Вид страшной бормашины, похожей на огромного комара-долгоножку, залетавшего летом к нам в спальный корпус, затмил Шурино вероломство. Особенный ужас у меня вызвала лохматая веревка, приводящая в движение сверло. Посредине, видимо, в месте разрыва, она была завязана бантиком, как шнурки ботинка.
– Рот пошире! – приказал врач Зильберфельд (Лида очень хотела, чтобы я попал именно к нему). – Ого, это уже не дупло, а целая пещера!
– Может, все-таки с заморозкой? – засомневалась моя сердобольная мать.
– Будущий защитник Отечества должен терпеть! – строго ответил врач. – Сейчас будет чуть-чуть больно!
Знаем мы это обманное докторское «чуть-чуть»! Он нажал педаль, раздался стрекот мотора, узел на веревке заметался вверх-вниз со страшной скоростью – и жуткая, нечеловеческая боль пронзила все тело – от макушки до пяток, словно в мою голову с размаху вбили гвоздь, прошедший насквозь.
– Герой!
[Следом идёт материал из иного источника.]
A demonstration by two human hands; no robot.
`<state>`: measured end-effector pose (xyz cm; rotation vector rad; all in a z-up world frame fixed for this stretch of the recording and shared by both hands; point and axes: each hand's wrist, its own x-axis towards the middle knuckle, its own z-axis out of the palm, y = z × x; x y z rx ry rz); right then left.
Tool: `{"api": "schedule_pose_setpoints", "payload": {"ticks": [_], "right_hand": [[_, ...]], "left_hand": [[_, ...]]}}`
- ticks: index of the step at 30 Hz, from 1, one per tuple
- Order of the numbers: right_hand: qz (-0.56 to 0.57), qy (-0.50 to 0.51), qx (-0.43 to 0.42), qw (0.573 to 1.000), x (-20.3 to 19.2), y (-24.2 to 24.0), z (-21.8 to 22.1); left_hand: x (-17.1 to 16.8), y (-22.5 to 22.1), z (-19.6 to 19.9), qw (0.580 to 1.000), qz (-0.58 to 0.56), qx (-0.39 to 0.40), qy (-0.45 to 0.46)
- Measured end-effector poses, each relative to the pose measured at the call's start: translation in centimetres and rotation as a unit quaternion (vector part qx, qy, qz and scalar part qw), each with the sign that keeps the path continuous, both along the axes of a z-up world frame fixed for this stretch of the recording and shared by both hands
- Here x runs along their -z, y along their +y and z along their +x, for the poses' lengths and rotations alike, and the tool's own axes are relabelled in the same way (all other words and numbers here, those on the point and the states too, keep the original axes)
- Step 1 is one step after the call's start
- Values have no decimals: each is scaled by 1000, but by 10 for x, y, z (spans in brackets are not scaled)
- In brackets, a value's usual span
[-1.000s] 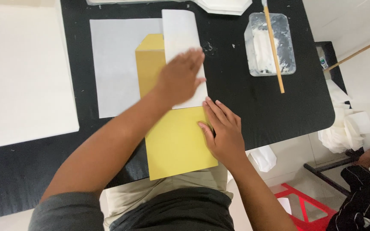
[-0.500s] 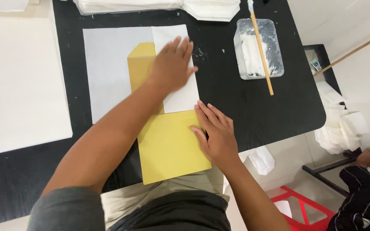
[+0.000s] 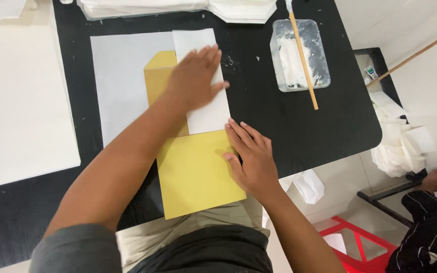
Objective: Folding a sheet of material into a bag shape and applying glue to the seams with a brush.
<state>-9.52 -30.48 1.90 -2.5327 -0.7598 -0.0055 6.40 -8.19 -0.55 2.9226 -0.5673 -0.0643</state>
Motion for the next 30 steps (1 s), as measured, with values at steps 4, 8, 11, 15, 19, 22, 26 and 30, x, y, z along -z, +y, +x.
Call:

В разведку пойдешь! – похвалил Зильберфельд. – Еще чуть-чуть – и будем пломбировать… Ирочка, готовьте амальгаму!
И бесконечная пытка продолжилась…
– Ну вот, как новенький! – улыбнулся врач. – Два часа не есть. Могу выдать справку, что ты – настоящий мужчина!
В результате всех этих мучений я тяжело обиделся на Казакову, ведь если бы не ее шуры-муры с Соловьевым, я бы ни за что не пожаловался на зуб и не попал бы в волосатые руки мучителя Зильберфельда. Месяц я не писал ей ни строчки. Наконец от нее пришел конверт с открыткой. Она поздравляла меня с Днем Победы, а в конце высказывала предположения, что птичка на последней переводной картинке – сойка. Я в ответном письме радостно подтвердил, хотя на самом деле это был зимородок…
Выйдя из своего укрытия, я поднялся на скрипучее рассохшееся крыльцо и заглянул в дырочки зеленого ящика с пожелтевшими наклейками «Работница» и «Пионерская правда». Если семья в отъезде, внутри скапливается много газет и писем, потом иной раз палочкой приходится выковыривать, настолько они там спрессовываются. В ящике было пусто, а значит… Ничего это не значит. Они могли попросить соседей вынимать корреспонденцию или написали заявление, чтобы почтальон во время отпуска оставлял газеты до востребования в отделении.
Со скрипом открылась дверь, чуть не ударив меня в лоб. Я отскочил, едва не рухнув со ступенек. На крыльцо вышла пожилая соседка Казаковых.
– Здравствуйте, – нашелся я. – А вы не знаете, Шура дома?
– Дьявол их разберет, шалопутных! Не знаю… Не видала… – буркнула она и шаркая двинулась в глубь двора.